• **BRIEF**
In the entries below, find the line with "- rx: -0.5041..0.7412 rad" and the line with "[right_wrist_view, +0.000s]", then retype both and everything between them exactly. Do not copy the pictures.

• **INPUT RECORDS**
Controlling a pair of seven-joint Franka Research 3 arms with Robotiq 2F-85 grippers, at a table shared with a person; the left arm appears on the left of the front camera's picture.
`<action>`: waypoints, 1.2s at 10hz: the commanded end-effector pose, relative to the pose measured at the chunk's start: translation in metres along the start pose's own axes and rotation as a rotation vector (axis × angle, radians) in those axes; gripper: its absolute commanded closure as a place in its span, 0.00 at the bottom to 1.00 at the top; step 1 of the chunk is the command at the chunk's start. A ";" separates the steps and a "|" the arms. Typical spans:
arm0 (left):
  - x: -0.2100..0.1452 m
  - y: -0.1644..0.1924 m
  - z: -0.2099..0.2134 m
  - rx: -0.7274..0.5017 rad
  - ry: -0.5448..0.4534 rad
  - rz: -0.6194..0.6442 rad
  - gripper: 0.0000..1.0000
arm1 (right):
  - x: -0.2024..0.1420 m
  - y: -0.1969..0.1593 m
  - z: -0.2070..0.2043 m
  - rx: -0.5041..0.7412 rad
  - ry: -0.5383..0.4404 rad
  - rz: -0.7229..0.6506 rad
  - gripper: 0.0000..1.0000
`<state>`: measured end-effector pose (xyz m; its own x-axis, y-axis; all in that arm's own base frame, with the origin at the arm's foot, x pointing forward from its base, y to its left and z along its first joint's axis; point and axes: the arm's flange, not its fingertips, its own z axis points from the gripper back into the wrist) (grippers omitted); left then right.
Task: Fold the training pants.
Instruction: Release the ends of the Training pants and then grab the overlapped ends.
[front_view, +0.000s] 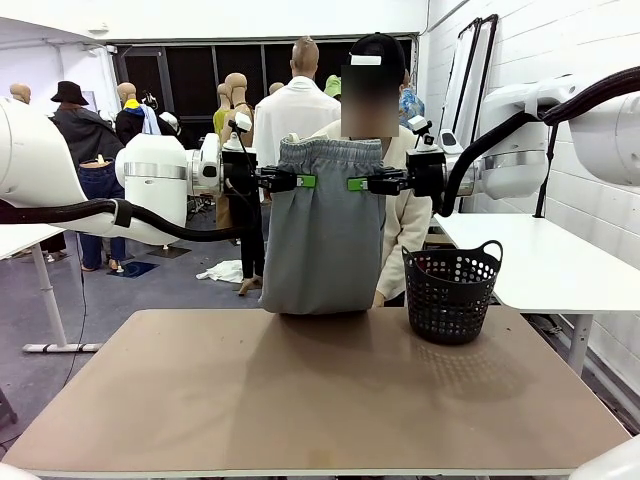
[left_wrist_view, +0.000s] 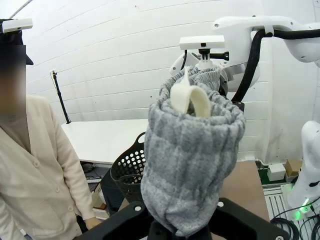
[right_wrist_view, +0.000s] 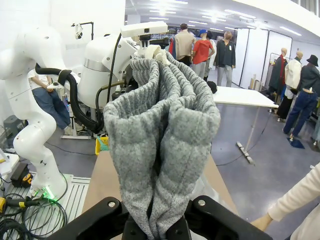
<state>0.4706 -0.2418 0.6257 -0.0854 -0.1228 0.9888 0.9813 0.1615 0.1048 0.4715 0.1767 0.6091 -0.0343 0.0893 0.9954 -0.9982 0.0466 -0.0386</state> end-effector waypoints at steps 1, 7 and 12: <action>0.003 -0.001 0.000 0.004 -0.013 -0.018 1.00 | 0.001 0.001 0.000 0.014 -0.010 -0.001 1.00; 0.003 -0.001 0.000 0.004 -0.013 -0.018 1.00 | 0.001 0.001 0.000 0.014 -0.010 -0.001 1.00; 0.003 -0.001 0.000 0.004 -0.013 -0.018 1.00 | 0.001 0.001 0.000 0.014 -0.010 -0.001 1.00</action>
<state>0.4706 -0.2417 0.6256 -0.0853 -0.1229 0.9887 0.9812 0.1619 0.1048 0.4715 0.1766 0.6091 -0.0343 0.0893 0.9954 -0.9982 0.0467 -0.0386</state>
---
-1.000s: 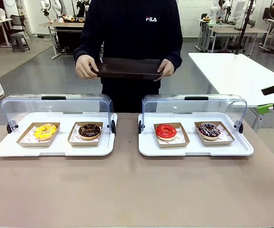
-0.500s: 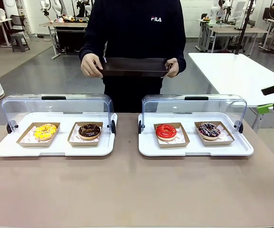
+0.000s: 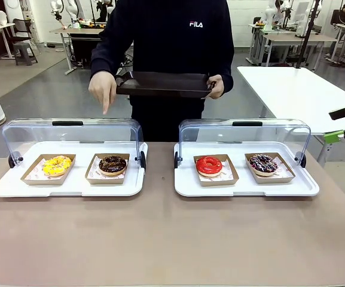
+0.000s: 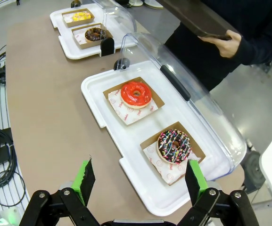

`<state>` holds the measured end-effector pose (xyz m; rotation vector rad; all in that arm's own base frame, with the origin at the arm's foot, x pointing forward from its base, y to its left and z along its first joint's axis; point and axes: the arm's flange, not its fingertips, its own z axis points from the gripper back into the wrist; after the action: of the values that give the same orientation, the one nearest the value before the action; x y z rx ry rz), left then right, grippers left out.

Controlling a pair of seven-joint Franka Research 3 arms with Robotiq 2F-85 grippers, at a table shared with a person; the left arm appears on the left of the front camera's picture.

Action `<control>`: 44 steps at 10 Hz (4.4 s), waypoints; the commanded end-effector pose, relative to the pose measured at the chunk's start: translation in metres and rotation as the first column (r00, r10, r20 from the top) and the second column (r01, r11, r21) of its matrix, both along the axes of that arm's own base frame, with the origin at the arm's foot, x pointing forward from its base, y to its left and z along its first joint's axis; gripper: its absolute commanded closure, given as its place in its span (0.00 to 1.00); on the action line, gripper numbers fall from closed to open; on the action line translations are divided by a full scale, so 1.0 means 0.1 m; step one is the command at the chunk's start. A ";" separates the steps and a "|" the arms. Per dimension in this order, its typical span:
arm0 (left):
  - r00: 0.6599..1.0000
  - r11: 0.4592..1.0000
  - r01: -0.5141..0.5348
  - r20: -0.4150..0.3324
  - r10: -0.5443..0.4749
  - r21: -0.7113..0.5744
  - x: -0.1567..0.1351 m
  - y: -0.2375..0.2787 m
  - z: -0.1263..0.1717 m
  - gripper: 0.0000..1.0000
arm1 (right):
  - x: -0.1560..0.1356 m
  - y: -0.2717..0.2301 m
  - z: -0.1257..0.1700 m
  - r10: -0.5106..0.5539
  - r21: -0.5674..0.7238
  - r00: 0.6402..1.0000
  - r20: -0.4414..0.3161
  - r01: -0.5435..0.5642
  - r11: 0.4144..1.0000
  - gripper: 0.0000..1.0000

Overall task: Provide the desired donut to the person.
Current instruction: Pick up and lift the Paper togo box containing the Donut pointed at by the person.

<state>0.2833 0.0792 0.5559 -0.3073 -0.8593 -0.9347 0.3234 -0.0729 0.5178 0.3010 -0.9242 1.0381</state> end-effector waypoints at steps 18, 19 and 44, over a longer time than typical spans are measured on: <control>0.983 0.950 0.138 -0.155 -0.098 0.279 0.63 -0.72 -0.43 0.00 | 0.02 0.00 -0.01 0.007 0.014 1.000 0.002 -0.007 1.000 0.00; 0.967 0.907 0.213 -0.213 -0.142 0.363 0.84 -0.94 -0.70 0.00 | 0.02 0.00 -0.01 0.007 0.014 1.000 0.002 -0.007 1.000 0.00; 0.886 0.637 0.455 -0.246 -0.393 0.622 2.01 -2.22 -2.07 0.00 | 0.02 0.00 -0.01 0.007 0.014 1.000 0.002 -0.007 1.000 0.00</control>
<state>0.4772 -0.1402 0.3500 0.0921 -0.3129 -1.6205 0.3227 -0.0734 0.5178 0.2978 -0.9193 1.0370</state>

• **SOLUTION TO THE PROBLEM**
  - rx: -0.5041..0.7412 rad
  - ry: -0.5383..0.4404 rad
  - rz: -0.7229..0.6506 rad
  - gripper: 0.0000..1.0000
`<state>`: measured end-effector pose (xyz m; its own x-axis, y-axis; all in that arm's own base frame, with the origin at the arm's foot, x pointing forward from its base, y to its left and z along its first joint's axis; point and axes: the arm's flange, not its fingertips, its own z axis points from the gripper back into the wrist) (grippers omitted); left then right.
Task: Fold the training pants.
Instruction: Release the ends of the Training pants and then grab the overlapped ends.
[front_view, +0.000s] 
[left_wrist_view, +0.000s] 
[right_wrist_view, +0.000s] 

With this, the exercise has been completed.